O profeta a orienta: peça muitas vasilhas emprestadas para seus vizinhos, vá para casa, feche a porta, você e seus filhos, e comece a encher, uma a uma, as vasilhas com azeite, a partir do único frasco que você tem. Ela o obedece.
Por que o profeta manda que ela feche a porta da casa antes de começar a presenciar o milagre?
Terceira Lição: Fechar a porta é um símbolo de isolamento, mas também de proteção. O que vai acontecer ali dentro pertence ao Senhor e a mim, e a ninguém mais.
Fechar a porta me dá liberdade para me despir, pois a mais ninguém é permitido acesso aos meus segredos, a minha intimidade, apenas ao Senhor.
Fechar a porta me ajuda a me concentrar, e me guarda de interferências indevidas. Se o profeta vivesse hoje, talvez acrescentasse... e desligue o celular!
O profeta sabe que a hora é sagrada, o momento em que Deus irá se revelar. Isso requer atenção e reverência.
Porta fechada, o milagre da multiplicação do azeite vai começar.
Uma a uma, as vasilhas são cheias de óleo, como se repetiria alguns séculos mais adiante, com Jesus, na experiência da multiplicação dos pães e peixes.
Os discípulos iam partindo e repartindo, e o pão e o peixe se multiplicavam.
Chega um momento em que acabam as vasilhas e o milagre cessa.
Ela, então, volta ao profeta, que vira como que um consultor de negócios: agora venda o óleo e pague sua dívida. Ainda vai sobrar dinheiro. Use para o seu sustento e de seus filhos. Ela, mais uma vez, o obedece.
Quarta Lição: a multiplicação depende de uma matriz geradora e de uma oferta.
O milagre nunca parte do zero, ele demanda uma unidade - um pão, um peixe, um frasco de azeite.
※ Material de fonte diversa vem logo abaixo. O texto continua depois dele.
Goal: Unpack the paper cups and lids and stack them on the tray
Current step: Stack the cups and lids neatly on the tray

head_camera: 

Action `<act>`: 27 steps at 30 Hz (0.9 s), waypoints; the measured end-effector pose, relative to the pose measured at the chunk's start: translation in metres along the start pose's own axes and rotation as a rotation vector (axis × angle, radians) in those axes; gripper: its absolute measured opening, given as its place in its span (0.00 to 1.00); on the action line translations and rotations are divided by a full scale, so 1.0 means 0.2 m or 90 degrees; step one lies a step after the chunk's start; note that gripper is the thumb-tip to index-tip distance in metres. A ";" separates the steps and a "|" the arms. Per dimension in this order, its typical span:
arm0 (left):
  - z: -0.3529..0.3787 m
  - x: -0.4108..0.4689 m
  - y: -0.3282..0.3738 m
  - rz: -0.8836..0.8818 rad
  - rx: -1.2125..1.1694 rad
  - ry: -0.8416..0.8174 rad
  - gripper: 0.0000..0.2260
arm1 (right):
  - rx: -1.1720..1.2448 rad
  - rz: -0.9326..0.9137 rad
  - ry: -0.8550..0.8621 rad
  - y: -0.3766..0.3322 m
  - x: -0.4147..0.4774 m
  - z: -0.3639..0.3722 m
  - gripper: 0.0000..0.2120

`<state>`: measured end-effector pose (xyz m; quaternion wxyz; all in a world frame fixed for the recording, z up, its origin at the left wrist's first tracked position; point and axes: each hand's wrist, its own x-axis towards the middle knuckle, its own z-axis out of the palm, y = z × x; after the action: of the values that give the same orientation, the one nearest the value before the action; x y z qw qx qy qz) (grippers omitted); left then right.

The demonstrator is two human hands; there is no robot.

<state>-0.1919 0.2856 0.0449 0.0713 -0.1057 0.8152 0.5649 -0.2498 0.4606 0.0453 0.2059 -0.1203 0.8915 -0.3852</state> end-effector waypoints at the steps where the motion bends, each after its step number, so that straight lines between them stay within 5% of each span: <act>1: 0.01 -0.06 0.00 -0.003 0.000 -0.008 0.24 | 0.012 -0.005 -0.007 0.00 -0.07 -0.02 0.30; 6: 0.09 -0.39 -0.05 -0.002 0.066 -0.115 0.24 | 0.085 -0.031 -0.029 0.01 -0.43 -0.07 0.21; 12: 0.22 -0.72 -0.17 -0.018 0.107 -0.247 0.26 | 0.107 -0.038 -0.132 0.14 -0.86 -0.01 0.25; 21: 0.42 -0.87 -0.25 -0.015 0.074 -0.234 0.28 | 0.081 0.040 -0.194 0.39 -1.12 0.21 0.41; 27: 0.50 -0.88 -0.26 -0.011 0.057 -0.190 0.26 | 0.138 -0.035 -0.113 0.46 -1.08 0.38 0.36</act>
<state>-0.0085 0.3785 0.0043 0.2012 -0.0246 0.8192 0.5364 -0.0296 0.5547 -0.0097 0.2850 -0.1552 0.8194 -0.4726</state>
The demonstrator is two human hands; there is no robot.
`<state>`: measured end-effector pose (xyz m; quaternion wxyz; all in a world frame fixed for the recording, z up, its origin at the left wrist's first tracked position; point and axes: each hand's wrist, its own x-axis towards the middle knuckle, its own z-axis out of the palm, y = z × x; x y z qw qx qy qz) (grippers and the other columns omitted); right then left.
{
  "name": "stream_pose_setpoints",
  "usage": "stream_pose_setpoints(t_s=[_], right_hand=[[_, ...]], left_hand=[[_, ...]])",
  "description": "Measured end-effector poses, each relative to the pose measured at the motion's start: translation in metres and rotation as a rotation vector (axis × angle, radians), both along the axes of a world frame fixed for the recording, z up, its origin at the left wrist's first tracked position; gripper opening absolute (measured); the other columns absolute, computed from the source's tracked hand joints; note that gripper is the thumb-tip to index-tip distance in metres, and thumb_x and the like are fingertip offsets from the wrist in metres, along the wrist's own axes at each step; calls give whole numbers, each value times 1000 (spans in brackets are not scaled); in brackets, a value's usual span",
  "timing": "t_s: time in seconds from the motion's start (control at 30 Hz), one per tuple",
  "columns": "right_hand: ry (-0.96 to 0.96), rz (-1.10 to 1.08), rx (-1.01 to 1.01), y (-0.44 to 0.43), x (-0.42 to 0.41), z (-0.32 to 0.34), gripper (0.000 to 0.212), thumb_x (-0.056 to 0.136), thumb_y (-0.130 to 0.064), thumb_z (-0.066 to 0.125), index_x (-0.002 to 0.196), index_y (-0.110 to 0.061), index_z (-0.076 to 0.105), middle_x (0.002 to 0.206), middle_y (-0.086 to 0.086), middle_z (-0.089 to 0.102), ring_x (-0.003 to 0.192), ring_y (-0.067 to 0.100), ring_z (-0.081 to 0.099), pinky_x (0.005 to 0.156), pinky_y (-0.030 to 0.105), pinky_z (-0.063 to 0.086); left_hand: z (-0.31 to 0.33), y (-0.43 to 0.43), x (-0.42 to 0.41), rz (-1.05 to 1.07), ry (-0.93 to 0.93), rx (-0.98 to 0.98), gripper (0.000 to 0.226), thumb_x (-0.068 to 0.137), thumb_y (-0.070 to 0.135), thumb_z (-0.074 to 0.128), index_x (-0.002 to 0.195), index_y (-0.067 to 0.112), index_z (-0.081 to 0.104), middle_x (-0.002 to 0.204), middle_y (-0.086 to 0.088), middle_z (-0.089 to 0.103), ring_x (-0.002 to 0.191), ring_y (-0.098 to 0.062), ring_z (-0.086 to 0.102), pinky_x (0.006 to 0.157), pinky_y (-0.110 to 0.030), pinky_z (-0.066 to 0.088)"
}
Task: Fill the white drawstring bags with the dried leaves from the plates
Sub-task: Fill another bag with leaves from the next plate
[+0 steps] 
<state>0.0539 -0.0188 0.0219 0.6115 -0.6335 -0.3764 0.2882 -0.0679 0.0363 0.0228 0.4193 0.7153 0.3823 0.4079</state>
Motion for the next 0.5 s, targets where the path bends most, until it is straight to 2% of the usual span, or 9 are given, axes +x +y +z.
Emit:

A unidade que gera o milagre sempre se origina em nós, e não em Deus.
Deus usa nossos recursos concretos como alicerce de sua obra Ele usa o que temos, não o que gostaríamos de ter.
A mulher vulnerável tinha um frasco de azeite. É isso o que ela oferece.
Quinta Lição: o milagre fica limitado ao alcance de nossa fé, que pode ser medida pelo número de vasilhas que estamos dispostos a coletar. Mais vasilhas, mais milagre. Terminam os recipientes, o milagre cessa.
Quantas vasilhas você teria pedido? Cinco? Dez? Quarenta vasilhas?
Pedir emprestado dá trabalho, você precisa percorrer toda a vizinhança, talvez cada casa lhe ofereça uma vasilha, ou nenhuma, é preciso gastar sola de sapato e ter uma boa dose de humildade.
Mas tudo começa mesmo com a oferta a Deus do único e essencial recurso de que ela dispunha: seu frasco de azeite.
O azeite era essencial para cozinhar o pão, o elemento da vida. O azeite também era essencial para ungir as pessoas, elemento essencial da vida espiritual.
O azeite é o símbolo de ambos, vida física e espiritual, e do Espírito Santo, elemento essencial da vida em plenitude.
Sexta Lição: seja empreendedora. Venda o azeite.
Ainda havia um movimento a fazer: tornar-se uma comerciante.
O milagre nos tira do trivial e nos empurra para o novo.
A viúva não era uma vendedora, mas se tornaria uma.
Sua ação obediente salva sua família da escravidão.
Para proteger seus filhos, uma mulher vulnerável e só arregaça as mangas e se torna, em tempo recorde, uma empresária do ramo dos óleos essenciais.
Sétima Lição: se você esta diante da dívida, que é um tipo de escravidão, entregue a Deus o único (ultimo) recurso hoje, meu pote de azeite.
Peça sabedoria e disciplina, como a desta viúva empreendedora, para direcionar o resultado dessa entrega, que certamente será um azeite abençoado e multiplicado.